TRY IT — Repeat the data below exactly, dropping any pictures it holds.

INFORMATION SHOWN —
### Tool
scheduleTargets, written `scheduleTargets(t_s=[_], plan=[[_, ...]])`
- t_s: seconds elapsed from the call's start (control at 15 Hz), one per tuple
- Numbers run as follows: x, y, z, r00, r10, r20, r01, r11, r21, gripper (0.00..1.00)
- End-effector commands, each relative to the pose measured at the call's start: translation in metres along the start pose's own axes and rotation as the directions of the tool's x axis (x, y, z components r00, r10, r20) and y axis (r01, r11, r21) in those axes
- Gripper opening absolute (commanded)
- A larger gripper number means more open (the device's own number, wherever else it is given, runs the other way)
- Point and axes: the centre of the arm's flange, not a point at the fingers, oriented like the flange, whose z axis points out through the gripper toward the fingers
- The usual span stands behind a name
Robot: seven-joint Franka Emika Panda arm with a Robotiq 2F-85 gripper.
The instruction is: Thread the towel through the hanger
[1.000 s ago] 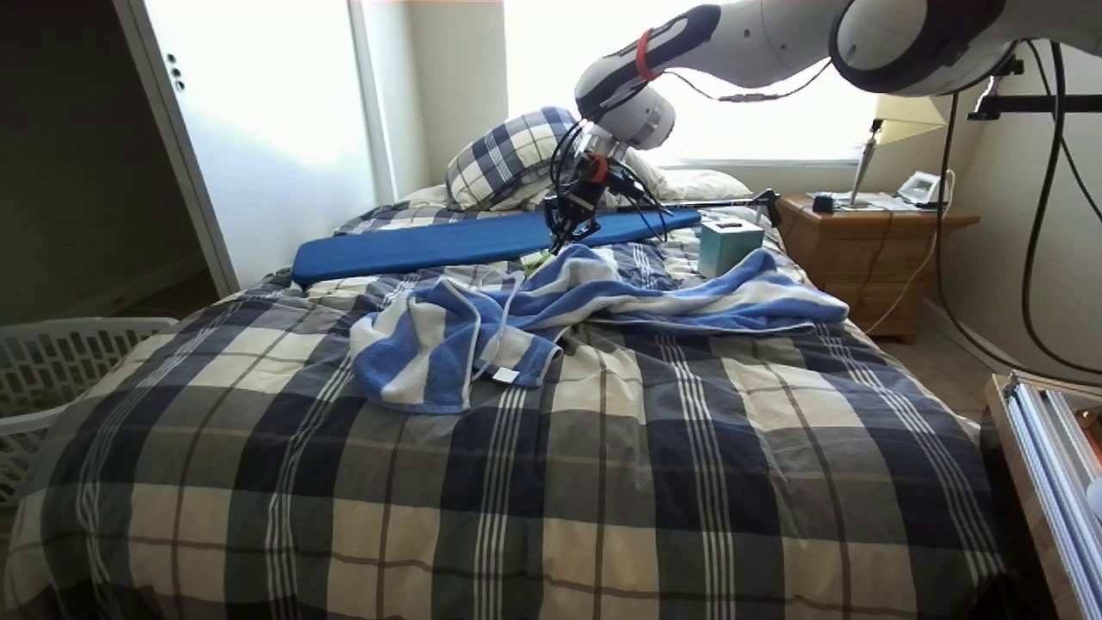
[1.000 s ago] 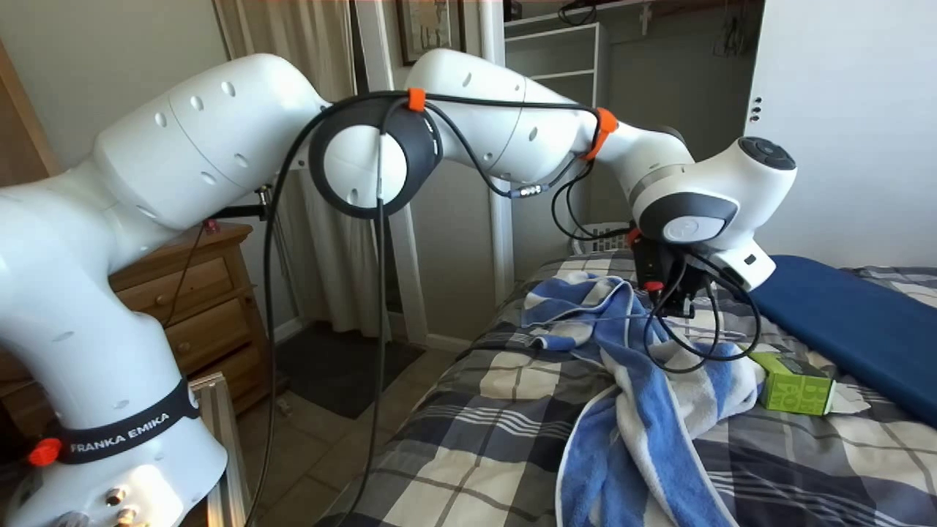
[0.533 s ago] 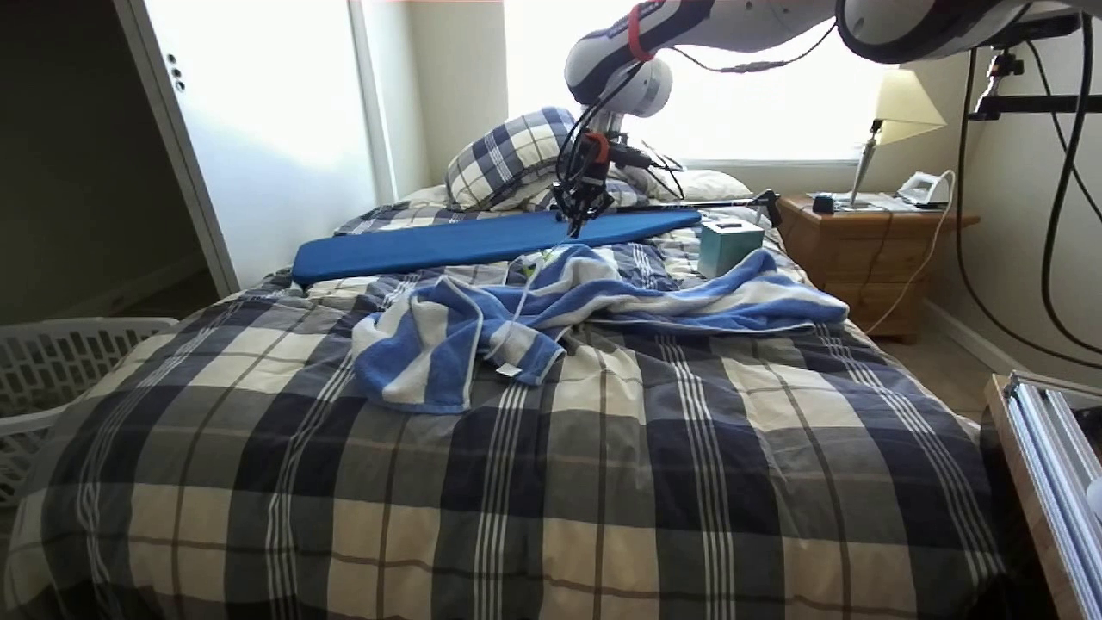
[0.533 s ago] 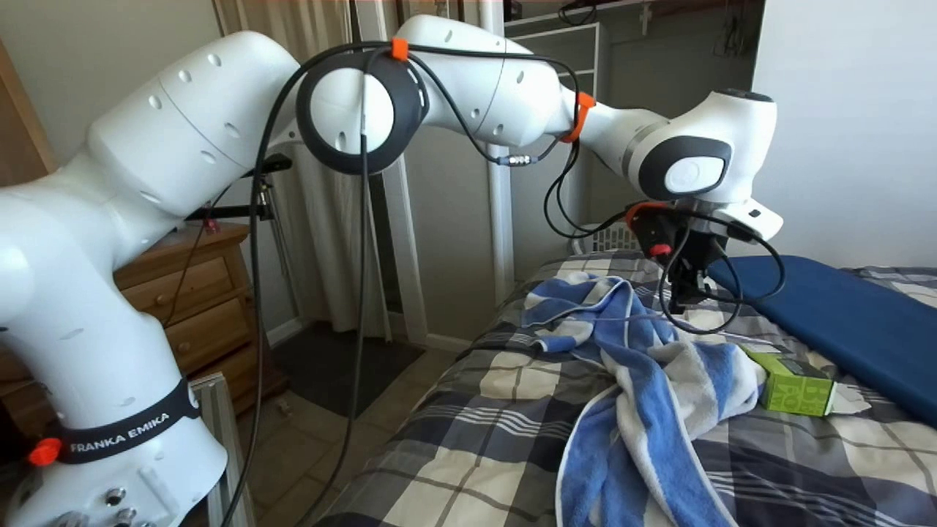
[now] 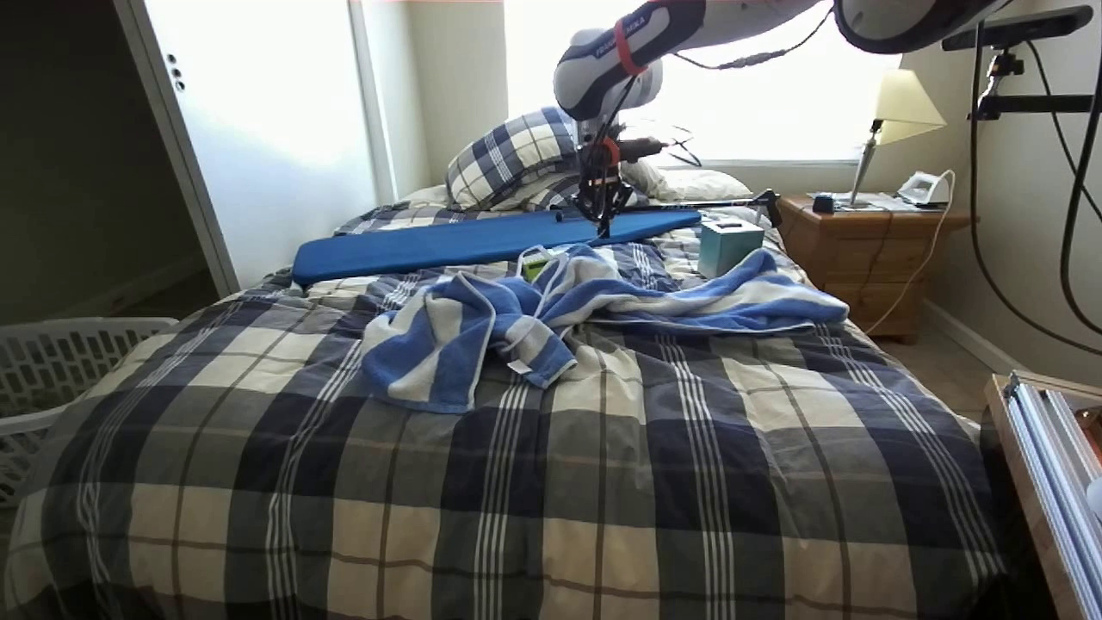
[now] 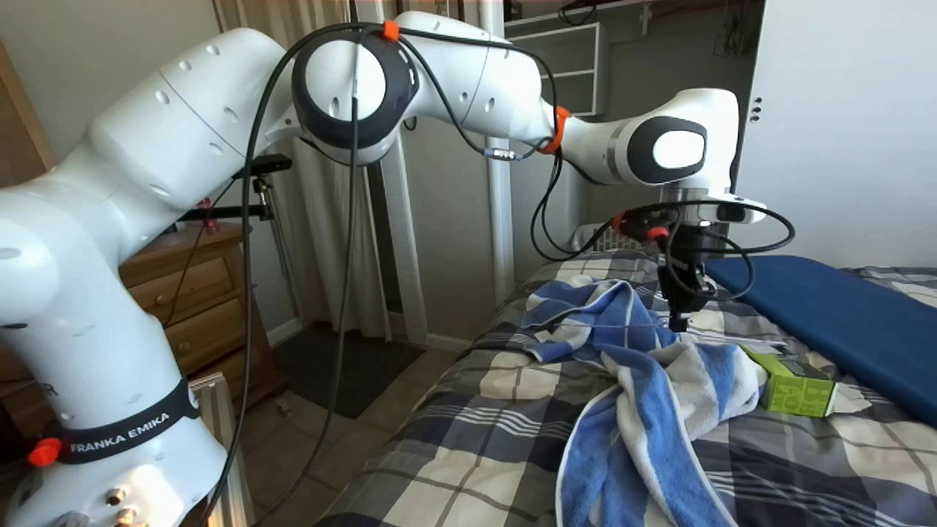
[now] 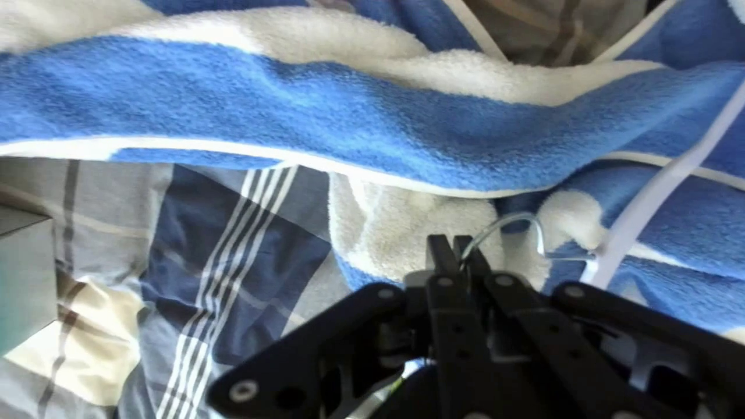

SOLVED PROBLEM —
### Tool
scheduleTargets, written `scheduleTargets(t_s=[_], plan=[[_, ...]])`
- t_s: seconds elapsed from the call's start (control at 15 Hz), one per tuple
- Numbers run as follows: x, y, z, r00, r10, r20, r01, r11, r21, gripper (0.00..1.00)
- End-effector commands, each relative to the pose measured at the call's start: translation in metres along the start pose's own axes and rotation as the directions of the tool's x axis (x, y, z components r00, r10, r20) and y axis (r01, r11, r21) in those axes
- Gripper opening absolute (commanded)
- A larger gripper number means more open (the device's own number, wherever else it is given, runs the other way)
- Point and axes: the centre of the arm's flange, not a point at the fingers, oriented like the flange, whose z axis points out through the gripper toward the fingers
- The usual span stands behind a name
Robot: seven-joint Franka Emika Panda arm with a Robotiq 2F-85 gripper.
The instruction is: Thread the towel through the hanger
[1.000 s ago] 
[1.000 s ago] 
[0.533 s ago] 
[0.533 s ago] 
[now] 
[now] 
[now] 

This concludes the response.